Due to the mutagenic effects described in vitro, following the use of metronidazole, its indication during pregnancy is controversial. Tetracyclines should not be prescribed, as they cause cataracts, birth defects, and dental dyschromia in the fetus. In pregnant women, this intake can lead to acute pancreatitis and fatty liver [28].

Taking corticosteroids by pregnant women is responsible for retarded fetal growth, accelerated maturation of the lungs and certain parts of the brain. Taking corticosteroids is only necessary in case of anaphylactic shock.

Non-steroidal anti-inflammatory drugs such as diclofenac, ibuprofen, and indomethacin cause premature closure of the arterial canal that causes cardiac distress in newborns [26].

Benzodiazepines should not be administered during pregnancy due to the reported teratogenic risks. As for Hydroxyzine, it should be avoided at least during the first three months of pregnancy, due to the lack of information concerning the risks involved [29].


The ambiguity surrounding the care of a pregnant woman in the dental office delays or limits the care required, this may affect the integrity of the overall health of the future mother or the fetus. However, it is enough to consider the physiological and psychological state to respect the authorized procedures according to the stage of pregnancy, the recommended materials, and the appropriate medication.

Except for emergency cases, any intervention during the first trimester will be postponed. The operating steps of conservative or endodontic care are the same except radiographs are reserved for cases of imperative indication.

The second trimester is the most favorable period for oral care.

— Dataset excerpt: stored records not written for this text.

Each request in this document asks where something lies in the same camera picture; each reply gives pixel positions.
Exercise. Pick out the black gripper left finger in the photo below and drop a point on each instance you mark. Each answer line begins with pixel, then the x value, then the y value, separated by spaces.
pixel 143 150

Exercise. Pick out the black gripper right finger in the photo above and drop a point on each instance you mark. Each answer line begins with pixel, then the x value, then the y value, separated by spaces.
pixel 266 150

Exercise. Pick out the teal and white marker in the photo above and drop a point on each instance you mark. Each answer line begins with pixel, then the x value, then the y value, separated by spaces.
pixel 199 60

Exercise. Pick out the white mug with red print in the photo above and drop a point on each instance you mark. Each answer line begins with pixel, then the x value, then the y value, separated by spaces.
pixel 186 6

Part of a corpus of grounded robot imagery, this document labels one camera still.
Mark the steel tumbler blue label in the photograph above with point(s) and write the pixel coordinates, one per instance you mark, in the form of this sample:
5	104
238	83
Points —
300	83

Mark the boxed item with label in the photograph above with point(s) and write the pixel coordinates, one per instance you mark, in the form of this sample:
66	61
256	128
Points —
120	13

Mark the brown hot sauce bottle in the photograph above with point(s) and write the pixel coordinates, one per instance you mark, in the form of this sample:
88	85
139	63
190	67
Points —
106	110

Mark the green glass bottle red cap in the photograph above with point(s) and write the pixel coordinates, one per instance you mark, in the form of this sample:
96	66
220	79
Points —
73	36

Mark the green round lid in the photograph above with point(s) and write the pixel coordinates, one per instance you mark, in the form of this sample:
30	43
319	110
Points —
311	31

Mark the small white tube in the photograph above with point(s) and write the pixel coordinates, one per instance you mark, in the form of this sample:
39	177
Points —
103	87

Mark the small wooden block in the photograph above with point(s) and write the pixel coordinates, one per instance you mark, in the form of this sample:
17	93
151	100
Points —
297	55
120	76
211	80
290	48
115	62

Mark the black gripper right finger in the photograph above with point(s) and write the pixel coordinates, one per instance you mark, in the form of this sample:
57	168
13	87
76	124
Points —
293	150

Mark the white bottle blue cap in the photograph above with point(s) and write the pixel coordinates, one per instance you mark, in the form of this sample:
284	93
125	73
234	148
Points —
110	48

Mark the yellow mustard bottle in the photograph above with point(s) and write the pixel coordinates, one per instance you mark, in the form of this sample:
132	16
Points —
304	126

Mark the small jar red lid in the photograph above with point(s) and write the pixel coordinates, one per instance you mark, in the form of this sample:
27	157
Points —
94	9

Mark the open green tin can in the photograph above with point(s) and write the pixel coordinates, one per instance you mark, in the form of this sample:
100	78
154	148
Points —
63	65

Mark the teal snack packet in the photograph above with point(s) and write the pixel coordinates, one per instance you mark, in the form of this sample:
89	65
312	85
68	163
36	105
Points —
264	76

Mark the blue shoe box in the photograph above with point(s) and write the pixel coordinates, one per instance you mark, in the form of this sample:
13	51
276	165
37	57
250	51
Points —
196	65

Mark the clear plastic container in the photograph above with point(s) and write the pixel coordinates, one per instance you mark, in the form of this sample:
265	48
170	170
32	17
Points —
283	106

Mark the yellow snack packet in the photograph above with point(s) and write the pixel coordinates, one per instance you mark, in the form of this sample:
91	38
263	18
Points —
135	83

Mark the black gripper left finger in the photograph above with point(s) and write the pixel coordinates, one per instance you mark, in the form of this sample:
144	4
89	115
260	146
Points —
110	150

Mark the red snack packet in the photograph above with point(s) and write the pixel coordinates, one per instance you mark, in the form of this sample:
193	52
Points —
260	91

During the third trimester, only emergency treatment is provided.

What is known about this subject?

• Pregnancy causes many physiological changes that may affect oral health

• The harmful consequences of a bad oral state of the future mother on the fetus

• An ambiguity surrounds the odonto-stomatologic approach in pregnant women

What is new in our paper?

• Systematize an oral examination during pregnancy to avoid possible repercussions on the fetus or the future mother

• Sensitize young practitioners to avoid any abstention from treatment concerning oral pathologies that could affect the integrity of the overall health of the mother-to-be or the fetus


Conflicts of Interest

The authors declared no potential conflicts of interest with respect to the research, authorship, and/or publication of this article.